それに、これはバンド時代からの推し事の心得でもある。ファンのマナーが悪いとバンドの活動に障るっていうのがある。ライブハウスの周囲にゴミを散らかしたり、そばのコンビニや飲食店で行儀悪く過ごしたりすると、あのバンド呼ばないでと苦情が入ったりするから。

ここまでのことはクラシックの観客では滅多にないことだとは思うけど、YouTubeやストリートピアノなどの活動でファンを増やしてるかてぃんさんなら、今後はあり得ない話じゃないかもしれない。

だからこそ、クラシックの世界に迷惑をかけないようにって思うし、同じ行くなら「角野隼斗を呼ぶと客席の反応がいい」って思ってもらえるほうが嬉しい。小さいことだけど。

【EN:エルガー/夕べの歌】

アンコールは今日の思い出をアルバムにしまうような、そんなイメージで聴いた。ああ、これで本当に終演なんだなぁってしんみりする気持ちと、素敵な一日を過ごせて幸せだなぁっていうあったかい気持ちが胸に溢れた。あとで調べたら、エルガーは「朝の歌」も作っているらしい。なので夕べ=一日が終わる、みたいな曲なんだろうな。だからきっと終わりっぽい感じがしたんだな。

【おわりに】

まためっちゃ長くなったけど、本当に素晴らしかった! 知性的で、実直で、真面目を極めた圧巻の演奏だった。

でもひとつだけ、気になったことがあって。

それは、会場の音響。
私がいた席は17列目で、横通路に面したど真ん中だったんだけど、ステージからの音がね、目の前までしか来てない感じがしてしまった。

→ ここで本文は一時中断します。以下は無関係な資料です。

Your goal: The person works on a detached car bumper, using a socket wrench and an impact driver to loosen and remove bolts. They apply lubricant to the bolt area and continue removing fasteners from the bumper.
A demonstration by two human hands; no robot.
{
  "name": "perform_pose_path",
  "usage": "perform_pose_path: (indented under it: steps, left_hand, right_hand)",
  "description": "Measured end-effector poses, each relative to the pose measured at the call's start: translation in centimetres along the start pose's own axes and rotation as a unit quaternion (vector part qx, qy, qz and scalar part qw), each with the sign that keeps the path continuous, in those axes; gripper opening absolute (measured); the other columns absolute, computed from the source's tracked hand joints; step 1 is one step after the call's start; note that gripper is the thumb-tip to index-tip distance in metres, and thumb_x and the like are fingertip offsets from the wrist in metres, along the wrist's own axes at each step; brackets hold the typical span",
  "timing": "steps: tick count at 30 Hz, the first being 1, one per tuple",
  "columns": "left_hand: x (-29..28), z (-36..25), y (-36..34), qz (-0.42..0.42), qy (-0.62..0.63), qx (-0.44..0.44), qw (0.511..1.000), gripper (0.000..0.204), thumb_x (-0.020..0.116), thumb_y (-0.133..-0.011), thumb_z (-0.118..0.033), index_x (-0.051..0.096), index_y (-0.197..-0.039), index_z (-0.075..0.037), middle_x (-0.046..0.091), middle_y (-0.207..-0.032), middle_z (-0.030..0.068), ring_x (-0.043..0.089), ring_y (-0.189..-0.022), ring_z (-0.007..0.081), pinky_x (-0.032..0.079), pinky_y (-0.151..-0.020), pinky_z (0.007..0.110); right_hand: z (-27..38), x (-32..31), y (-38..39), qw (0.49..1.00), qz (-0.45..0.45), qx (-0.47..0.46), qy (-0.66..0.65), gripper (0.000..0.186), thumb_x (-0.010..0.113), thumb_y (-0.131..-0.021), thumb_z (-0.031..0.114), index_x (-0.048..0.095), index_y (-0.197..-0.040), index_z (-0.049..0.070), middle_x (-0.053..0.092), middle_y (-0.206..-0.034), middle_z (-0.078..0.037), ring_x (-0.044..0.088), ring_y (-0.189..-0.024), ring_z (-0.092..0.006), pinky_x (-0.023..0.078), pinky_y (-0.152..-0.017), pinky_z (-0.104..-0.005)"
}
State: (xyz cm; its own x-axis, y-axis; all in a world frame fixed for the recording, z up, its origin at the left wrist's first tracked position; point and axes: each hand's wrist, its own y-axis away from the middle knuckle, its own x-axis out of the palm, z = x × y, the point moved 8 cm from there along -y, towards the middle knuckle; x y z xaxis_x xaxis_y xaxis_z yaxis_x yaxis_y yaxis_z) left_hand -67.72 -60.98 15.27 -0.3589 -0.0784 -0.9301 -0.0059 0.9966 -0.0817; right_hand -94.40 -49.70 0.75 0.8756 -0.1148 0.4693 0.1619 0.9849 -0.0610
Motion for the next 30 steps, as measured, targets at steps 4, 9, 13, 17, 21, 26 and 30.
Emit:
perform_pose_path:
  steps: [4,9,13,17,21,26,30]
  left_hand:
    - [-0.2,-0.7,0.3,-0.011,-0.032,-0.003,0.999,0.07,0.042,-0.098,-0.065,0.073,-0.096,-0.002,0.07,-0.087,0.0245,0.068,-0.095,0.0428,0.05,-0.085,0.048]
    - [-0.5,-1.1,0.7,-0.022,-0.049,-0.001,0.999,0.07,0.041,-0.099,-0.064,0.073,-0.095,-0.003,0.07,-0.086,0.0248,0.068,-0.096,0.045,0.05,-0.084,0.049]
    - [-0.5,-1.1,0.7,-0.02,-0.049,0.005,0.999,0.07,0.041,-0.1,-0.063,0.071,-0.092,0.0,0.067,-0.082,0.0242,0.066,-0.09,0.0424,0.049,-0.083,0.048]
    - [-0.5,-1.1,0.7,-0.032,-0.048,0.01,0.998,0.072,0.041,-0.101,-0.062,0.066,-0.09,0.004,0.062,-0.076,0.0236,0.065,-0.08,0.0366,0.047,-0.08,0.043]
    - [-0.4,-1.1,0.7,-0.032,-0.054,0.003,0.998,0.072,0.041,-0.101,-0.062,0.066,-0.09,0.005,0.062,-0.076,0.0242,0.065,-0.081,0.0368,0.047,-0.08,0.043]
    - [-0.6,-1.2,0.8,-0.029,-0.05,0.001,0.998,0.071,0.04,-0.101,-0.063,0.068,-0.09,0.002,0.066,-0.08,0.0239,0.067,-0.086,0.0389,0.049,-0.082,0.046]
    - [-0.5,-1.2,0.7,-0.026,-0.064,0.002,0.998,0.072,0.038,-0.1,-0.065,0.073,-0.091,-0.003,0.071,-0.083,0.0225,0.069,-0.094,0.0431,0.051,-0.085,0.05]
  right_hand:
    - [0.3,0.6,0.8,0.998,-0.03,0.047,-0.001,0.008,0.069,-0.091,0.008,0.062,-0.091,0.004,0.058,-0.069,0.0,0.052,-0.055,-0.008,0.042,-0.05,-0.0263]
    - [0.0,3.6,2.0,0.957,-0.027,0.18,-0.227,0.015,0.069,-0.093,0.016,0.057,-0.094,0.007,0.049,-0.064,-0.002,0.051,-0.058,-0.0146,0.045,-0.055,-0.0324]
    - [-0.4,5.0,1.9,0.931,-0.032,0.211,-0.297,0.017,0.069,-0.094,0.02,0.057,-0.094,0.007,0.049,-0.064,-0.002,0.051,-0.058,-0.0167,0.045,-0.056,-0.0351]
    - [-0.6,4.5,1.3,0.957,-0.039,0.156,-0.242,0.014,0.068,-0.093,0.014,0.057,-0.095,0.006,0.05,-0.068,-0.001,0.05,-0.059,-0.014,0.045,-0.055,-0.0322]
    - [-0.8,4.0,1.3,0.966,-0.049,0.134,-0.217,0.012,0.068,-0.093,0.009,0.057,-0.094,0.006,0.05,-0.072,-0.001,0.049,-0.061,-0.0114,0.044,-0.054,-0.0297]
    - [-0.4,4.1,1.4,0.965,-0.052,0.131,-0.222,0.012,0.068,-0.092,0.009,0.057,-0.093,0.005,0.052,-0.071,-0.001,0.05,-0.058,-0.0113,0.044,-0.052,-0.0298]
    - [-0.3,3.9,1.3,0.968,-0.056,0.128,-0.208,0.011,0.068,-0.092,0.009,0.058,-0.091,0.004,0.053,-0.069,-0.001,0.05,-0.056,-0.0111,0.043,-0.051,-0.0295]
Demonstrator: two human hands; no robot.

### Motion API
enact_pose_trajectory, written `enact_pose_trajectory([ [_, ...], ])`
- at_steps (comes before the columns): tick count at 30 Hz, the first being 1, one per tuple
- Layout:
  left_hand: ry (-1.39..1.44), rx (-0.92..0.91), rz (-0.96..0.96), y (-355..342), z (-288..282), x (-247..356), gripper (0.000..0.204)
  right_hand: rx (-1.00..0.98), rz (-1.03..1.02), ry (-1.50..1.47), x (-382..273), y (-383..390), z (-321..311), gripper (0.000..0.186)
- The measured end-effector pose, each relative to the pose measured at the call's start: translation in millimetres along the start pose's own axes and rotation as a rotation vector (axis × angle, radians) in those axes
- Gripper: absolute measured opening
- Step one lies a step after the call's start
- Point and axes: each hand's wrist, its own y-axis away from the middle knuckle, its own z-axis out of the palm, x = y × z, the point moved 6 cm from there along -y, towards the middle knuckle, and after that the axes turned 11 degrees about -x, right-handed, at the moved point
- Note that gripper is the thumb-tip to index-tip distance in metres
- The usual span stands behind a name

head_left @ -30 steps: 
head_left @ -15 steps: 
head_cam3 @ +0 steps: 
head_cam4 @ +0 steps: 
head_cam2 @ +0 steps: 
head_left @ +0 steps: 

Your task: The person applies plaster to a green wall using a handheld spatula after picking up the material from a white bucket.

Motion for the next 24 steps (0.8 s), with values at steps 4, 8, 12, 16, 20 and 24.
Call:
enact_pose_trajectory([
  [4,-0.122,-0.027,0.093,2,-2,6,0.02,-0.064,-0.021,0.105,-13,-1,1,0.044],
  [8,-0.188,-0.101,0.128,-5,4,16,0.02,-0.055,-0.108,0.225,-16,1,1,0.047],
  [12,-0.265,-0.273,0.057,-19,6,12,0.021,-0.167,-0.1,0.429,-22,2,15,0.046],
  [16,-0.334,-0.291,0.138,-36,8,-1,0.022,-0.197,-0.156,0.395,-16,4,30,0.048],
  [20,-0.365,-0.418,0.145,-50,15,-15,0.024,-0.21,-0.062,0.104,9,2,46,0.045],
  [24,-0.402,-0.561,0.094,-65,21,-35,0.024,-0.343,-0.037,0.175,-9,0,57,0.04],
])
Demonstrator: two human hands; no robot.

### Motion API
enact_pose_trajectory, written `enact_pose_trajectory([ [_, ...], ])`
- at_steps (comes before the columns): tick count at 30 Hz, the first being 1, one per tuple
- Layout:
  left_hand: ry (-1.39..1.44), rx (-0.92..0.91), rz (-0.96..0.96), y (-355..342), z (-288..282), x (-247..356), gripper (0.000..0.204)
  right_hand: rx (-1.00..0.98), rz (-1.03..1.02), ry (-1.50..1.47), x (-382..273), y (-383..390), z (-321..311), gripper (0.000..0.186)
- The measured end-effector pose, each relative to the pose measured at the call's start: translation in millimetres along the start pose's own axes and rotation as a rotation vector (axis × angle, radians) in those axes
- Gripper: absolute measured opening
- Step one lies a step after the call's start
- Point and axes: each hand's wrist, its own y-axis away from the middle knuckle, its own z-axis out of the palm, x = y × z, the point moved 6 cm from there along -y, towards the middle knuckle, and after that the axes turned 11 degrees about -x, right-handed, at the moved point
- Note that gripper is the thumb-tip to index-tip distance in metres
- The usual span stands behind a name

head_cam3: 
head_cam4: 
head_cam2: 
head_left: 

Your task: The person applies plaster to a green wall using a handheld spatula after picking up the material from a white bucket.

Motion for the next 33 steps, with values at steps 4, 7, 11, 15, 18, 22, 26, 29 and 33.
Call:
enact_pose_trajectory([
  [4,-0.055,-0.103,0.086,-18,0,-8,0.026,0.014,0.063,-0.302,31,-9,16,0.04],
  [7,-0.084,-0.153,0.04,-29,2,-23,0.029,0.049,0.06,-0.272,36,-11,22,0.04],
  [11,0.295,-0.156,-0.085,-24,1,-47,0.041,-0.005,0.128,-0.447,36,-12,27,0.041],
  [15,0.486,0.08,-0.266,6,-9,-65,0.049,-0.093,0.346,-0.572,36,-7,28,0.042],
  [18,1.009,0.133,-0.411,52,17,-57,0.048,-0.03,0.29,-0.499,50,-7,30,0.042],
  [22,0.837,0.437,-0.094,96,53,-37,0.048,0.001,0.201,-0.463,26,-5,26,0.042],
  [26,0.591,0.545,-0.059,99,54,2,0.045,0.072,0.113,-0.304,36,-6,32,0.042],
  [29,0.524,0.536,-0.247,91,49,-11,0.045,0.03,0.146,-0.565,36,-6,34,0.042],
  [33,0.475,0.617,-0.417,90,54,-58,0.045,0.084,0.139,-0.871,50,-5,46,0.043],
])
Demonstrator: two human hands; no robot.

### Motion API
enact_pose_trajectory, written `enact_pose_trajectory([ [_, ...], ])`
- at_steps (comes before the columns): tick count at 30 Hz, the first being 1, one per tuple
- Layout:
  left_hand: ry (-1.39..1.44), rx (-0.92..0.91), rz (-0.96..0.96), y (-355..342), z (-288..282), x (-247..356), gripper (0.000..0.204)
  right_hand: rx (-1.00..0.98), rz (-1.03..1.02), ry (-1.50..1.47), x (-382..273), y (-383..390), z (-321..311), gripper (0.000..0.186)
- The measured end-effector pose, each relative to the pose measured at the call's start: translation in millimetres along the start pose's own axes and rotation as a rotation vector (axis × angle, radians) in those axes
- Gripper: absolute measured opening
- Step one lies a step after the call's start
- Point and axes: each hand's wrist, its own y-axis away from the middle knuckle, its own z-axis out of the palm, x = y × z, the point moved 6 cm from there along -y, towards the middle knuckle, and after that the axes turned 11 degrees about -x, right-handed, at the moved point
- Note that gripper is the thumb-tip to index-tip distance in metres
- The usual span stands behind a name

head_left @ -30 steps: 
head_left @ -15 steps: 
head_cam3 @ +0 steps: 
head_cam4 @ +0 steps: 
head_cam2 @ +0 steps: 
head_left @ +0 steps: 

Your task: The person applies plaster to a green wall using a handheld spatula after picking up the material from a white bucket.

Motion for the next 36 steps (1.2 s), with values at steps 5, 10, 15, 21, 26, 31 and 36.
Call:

それでも上記したとおりすっかり楽しませてもらったから問題はないんだけど、これはやっぱり、換気のために扉を開けていたからなのかなあと、ちょこっとだけ残念だった。

音は聴こえていたんだけど、生のホールで味わえるはずの会場全体から返ってくる音が全然なかったから。

ちょうどこの横通路の両側が換気のために開けられていて、休憩時に見た限りだと表のガラス扉も解放されていたから、この通路を境にして全部外に出て行っちゃったのかなと思った。

告知にも館内は換気のため解放するとあったから、不満ではない。だけどホールにとっては最高のパフォーマンスじゃなかったかもしれないってことだ。

だから、換気とかしなくて良くなったら、また桐生に群響を聴きに行きたい。

そして同じく、最高のホール状態で、角野隼斗を聴きたいと思った!!
絶対に聴く!!

Twitterで仲良くしてくださってるみなさまとも触れ合えなかったし……本当に本当に早くこの状態が落ち着いて欲しい。コ〇ナのばかーーーーー!!

というわけで、初めて生で観たかてぃんさんは足が超長かったし、透き通る高音は消えない残響となって脳をくすぐる中毒性を持っていた、というお話でした!(雑な〆)

最後まで読んでくださり、ありがとうございました。